President Franklin Delano Roosevelt declared December 7, 1941, the day Pearl Harbor was bombed, a “date which will live in infamy.” For people of that generation- my parents were teenagers- that date sticks like glue in their minds.
Sadly, many other infamous days have followed, creating indelible memories, changing lives. Depending on our age, we remember where we were and what we were doing when we hear news that alters world history.
Sunday, August 28th, the nation will dedicate the Martin Luther King Jr. National Memorial, which opened to the public this past week. It’s the first monument honoring an African American on the Mall and is surrounded by memorials to presidents: Thomas Jefferson, Abraham Lincoln, and FDR.
The dedication occurs on the 48th anniversary of King’s famous “March on Washington” that brought about 250,000 people to the nation’s capitol for a non-violent protest demanding equal rights and access to jobs.

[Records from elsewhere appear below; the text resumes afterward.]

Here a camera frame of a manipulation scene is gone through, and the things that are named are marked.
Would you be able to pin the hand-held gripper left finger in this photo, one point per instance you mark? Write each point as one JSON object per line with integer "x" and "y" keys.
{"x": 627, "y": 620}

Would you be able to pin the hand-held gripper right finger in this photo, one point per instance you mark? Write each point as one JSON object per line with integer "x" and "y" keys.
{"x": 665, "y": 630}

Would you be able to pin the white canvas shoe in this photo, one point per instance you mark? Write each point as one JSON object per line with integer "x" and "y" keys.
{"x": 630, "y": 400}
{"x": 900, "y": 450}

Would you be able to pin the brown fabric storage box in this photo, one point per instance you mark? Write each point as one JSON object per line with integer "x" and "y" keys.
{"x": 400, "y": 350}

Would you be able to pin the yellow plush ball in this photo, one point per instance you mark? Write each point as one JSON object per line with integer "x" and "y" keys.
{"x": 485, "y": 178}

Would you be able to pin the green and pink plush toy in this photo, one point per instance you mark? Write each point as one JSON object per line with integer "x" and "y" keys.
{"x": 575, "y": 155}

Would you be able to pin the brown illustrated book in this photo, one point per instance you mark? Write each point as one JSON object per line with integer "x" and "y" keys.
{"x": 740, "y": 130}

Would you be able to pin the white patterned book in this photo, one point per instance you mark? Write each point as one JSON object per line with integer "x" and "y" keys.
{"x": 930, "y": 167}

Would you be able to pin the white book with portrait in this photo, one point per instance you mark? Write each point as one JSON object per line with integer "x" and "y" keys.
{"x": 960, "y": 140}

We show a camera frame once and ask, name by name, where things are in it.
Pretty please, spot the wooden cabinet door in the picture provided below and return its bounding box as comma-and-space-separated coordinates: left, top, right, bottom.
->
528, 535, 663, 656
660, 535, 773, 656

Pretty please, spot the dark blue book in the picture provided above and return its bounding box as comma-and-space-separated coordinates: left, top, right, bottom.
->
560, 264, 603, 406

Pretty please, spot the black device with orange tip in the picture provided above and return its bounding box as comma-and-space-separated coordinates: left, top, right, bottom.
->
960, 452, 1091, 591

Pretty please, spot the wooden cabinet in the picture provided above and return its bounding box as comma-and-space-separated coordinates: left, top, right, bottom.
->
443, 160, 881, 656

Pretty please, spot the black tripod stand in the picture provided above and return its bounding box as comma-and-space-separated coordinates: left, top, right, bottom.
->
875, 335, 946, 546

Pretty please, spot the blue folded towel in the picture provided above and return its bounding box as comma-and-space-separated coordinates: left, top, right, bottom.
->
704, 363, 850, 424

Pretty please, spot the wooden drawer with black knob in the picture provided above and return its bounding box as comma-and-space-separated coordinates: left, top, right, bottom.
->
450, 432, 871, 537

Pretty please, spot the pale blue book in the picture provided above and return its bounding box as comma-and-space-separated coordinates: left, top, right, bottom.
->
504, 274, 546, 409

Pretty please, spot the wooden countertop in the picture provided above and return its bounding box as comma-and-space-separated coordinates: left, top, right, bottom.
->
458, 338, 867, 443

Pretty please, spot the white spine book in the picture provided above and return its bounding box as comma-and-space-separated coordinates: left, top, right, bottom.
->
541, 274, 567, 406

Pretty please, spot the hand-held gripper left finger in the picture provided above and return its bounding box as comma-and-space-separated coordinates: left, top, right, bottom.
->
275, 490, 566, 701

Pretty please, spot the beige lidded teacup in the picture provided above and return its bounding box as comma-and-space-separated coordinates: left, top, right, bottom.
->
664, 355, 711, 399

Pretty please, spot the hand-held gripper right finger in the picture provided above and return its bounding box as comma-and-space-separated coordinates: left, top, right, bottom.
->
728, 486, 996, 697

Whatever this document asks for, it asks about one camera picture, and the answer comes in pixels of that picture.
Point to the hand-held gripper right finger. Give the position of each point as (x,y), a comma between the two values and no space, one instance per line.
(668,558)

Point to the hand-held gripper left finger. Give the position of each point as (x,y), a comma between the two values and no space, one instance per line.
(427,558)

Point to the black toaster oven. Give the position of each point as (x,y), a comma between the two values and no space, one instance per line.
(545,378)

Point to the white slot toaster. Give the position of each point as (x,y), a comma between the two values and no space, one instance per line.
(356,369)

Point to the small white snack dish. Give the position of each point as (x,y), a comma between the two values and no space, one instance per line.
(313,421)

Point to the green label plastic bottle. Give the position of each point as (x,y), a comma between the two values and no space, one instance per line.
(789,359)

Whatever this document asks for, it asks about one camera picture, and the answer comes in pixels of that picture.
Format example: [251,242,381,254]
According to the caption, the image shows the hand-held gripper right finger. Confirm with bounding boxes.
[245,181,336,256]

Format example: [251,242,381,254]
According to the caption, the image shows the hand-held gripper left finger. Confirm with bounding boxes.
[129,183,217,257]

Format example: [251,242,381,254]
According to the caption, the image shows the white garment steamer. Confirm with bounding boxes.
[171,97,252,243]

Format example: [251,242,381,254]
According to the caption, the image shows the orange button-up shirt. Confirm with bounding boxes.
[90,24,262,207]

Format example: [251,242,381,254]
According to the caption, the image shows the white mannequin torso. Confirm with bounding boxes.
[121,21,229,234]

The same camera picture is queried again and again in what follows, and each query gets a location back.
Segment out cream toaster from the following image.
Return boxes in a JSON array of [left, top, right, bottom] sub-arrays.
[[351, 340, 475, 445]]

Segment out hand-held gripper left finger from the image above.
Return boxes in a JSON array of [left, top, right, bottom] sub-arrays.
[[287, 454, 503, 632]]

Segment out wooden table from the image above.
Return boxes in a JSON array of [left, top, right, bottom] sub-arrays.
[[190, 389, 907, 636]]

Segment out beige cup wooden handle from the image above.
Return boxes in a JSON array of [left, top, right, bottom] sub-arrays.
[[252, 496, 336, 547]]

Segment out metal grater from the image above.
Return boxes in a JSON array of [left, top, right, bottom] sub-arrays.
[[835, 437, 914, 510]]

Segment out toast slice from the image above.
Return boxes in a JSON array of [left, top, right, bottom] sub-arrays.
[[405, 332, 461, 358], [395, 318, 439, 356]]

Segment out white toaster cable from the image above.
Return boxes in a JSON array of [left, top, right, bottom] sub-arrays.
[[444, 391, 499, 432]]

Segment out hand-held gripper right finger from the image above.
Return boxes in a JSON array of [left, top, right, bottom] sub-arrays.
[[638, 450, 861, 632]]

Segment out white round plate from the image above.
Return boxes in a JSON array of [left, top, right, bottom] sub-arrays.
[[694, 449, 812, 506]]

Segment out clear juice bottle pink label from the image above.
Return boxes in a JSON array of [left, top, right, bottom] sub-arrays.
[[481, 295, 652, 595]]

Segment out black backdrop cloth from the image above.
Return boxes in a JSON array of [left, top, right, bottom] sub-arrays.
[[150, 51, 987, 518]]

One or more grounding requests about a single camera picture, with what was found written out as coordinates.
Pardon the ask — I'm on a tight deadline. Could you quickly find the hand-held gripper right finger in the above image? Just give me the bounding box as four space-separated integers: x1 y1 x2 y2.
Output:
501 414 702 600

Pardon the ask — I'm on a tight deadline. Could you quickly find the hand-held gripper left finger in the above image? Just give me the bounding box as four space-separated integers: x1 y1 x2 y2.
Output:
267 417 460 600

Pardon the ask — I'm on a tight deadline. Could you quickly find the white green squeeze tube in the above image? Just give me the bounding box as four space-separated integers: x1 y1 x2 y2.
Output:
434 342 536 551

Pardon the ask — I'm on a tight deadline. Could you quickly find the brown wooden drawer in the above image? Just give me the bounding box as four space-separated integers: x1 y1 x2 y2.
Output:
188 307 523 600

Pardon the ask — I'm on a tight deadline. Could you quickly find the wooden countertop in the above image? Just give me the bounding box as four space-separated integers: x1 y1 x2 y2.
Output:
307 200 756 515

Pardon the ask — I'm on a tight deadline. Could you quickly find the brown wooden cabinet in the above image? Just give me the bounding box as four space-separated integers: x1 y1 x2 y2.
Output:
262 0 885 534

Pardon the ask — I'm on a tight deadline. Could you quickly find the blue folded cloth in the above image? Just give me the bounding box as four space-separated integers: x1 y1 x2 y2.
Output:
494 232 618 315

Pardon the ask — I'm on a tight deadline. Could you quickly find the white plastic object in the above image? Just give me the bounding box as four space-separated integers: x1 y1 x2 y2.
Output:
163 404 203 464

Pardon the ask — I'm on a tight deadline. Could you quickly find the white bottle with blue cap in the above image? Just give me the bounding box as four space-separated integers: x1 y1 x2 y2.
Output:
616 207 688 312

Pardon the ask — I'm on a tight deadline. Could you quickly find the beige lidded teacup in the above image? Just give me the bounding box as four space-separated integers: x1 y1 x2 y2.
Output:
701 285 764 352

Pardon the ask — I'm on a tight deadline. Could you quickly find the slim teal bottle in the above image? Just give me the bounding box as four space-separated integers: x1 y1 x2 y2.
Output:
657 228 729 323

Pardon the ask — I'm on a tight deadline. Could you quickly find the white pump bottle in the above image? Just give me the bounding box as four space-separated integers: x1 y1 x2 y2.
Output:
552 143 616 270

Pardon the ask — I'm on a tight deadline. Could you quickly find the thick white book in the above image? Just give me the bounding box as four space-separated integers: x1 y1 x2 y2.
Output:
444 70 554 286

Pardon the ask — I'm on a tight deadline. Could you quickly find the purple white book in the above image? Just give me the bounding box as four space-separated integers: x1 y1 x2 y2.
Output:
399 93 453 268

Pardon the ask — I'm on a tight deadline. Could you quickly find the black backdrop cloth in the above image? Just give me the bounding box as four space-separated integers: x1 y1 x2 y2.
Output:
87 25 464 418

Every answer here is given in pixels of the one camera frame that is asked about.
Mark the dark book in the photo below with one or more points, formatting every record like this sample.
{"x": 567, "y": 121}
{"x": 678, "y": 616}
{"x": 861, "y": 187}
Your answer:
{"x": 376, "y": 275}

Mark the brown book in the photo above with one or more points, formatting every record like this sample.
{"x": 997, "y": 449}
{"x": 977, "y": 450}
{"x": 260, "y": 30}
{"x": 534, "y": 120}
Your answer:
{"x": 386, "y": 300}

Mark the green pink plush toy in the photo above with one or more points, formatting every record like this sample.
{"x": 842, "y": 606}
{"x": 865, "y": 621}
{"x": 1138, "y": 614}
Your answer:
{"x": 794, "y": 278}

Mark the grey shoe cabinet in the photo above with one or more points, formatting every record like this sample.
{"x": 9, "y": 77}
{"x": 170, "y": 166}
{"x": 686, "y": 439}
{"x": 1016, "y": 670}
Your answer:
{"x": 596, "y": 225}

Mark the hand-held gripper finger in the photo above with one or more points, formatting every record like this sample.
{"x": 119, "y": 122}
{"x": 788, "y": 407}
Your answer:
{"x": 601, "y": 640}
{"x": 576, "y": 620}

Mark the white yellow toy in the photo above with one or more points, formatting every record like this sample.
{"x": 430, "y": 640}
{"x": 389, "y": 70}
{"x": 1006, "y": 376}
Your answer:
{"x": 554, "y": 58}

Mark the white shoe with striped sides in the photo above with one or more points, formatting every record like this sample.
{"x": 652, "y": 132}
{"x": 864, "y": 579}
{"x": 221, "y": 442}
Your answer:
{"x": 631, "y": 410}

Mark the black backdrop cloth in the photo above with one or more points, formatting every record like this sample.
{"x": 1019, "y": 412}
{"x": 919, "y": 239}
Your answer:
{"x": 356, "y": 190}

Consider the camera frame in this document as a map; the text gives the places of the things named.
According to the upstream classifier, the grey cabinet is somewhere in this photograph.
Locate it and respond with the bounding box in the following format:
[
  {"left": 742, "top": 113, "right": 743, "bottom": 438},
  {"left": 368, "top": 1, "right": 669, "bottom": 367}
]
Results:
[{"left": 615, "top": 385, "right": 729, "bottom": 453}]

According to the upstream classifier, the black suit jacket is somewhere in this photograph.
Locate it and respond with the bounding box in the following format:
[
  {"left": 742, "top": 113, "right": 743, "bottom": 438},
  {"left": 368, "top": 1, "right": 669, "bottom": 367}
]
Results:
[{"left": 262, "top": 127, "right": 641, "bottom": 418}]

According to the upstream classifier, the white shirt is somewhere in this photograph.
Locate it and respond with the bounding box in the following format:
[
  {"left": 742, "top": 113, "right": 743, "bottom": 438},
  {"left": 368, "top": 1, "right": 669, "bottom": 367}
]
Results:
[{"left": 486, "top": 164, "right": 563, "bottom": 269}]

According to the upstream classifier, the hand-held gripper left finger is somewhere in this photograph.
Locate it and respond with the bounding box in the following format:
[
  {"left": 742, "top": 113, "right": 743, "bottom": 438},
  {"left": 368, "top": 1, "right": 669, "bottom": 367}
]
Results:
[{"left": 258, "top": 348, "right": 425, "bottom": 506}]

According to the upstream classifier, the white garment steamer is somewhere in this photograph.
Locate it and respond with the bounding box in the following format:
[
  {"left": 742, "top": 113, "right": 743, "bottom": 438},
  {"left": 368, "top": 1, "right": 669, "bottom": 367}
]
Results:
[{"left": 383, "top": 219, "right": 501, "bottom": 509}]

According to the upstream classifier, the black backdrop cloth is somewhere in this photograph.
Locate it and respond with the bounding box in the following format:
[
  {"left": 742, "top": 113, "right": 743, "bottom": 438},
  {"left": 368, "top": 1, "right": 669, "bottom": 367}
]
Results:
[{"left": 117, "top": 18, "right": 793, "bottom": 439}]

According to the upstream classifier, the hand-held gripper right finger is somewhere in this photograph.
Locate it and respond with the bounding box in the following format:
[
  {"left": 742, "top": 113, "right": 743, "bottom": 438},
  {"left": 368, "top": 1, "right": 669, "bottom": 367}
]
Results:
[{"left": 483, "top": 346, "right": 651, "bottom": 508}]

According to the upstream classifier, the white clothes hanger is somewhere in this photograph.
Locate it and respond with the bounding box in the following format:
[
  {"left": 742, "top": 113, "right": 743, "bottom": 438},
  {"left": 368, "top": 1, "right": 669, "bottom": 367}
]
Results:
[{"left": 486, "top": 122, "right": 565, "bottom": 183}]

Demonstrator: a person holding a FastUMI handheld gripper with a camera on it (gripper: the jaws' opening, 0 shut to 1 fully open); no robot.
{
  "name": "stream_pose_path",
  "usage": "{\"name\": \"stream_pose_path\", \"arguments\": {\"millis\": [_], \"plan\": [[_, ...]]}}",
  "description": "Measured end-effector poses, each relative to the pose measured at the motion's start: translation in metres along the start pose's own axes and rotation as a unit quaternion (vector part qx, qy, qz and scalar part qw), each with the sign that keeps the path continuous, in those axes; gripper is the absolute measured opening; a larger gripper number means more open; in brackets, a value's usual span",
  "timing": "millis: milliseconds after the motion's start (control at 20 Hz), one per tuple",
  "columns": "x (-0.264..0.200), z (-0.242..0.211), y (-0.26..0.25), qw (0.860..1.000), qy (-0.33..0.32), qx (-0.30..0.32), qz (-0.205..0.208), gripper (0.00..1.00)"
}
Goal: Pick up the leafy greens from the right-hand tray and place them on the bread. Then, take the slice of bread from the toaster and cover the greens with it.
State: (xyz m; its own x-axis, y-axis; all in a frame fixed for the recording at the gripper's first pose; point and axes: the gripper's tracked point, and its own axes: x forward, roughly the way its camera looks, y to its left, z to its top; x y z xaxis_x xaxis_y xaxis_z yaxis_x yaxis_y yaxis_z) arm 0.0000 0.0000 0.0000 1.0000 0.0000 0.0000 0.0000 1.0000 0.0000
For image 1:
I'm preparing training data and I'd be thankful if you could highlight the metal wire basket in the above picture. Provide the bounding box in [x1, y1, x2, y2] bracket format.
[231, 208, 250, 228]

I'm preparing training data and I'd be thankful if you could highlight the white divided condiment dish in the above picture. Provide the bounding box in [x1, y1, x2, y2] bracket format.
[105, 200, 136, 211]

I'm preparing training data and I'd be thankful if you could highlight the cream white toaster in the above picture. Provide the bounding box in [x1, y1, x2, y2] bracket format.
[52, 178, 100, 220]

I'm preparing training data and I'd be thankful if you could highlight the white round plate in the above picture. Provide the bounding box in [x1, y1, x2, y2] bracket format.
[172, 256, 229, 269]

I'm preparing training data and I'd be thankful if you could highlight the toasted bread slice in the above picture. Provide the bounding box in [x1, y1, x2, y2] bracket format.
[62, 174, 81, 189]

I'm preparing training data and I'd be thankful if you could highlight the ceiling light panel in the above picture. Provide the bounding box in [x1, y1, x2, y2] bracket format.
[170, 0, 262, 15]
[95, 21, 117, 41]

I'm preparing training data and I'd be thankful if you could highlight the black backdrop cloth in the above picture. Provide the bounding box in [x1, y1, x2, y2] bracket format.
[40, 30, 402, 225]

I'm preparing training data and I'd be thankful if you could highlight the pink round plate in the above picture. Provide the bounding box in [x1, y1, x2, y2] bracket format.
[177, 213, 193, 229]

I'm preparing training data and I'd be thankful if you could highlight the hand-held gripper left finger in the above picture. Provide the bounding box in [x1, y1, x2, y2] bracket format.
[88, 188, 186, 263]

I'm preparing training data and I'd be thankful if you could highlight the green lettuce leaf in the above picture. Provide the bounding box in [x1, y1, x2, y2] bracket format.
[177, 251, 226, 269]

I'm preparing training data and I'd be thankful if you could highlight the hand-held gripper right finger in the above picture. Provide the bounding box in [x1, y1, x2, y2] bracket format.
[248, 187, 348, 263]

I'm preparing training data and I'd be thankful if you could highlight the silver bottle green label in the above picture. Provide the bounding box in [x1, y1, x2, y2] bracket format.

Five years later, April 4th, 1968, Martin Luther King Jr. was assassinated, one day after he addressed the striking sanitation workers in Memphis, Tennessee.
It’s a day I remember. I was 11; we had just returned from a Chinese restaurant in New Haven, CT, after celebrating my parents’ 14th anniversary. We had turned on the television and heard the announcement. I know I didn’t understand the magnitude of the man. I remember that I’d only seen my parents that distraught once before, when my two-month old sister died in her crib.
Years later, as a teacher, I designated the school days near the January holiday honoring King to honor the man, his achievements, and his dream. I created assignments for my middle school students that celebrated King as a writer, hoping to show students the power of words.
“A Letter from a Birmingham Jail” astounded students: he wrote in long hand? In jail? I selected a passage to demonstrate how repetition can electrify writing.
I wrote a readers theater script based on King’s “I’ve been to the Mountaintop,” creating a chorus with King’s rhetoric. These activities helped students internalize the spirit of an icon they’d studied and empowered their own writing.
Quotations from King’s speeches and writings are inscribed on a crescent-shaped 450-long granite wall that encircles the monument. The design was inspired by a line from King’s “I have a Dream” speech: “ With this faith we will be able to hew out of the mountain of despair a stone of hope.”
Celebrities will be there Sunday: Stevie Wonder, Aretha Franklin, Jamie Foxx, and Berry Gordy, and President Obama, who will speak. Thousands, including me, will watch it on television.
I hope to visit soon.
(Educators email me if you’d like my MLK lesson plans.)
(See https://cyclingrandma.wordpress.com/2011/05/15/get-on-the-bus, my post about the Freedom Riders. )
Note: Hurricane Irene has forced the dedication to be postponed.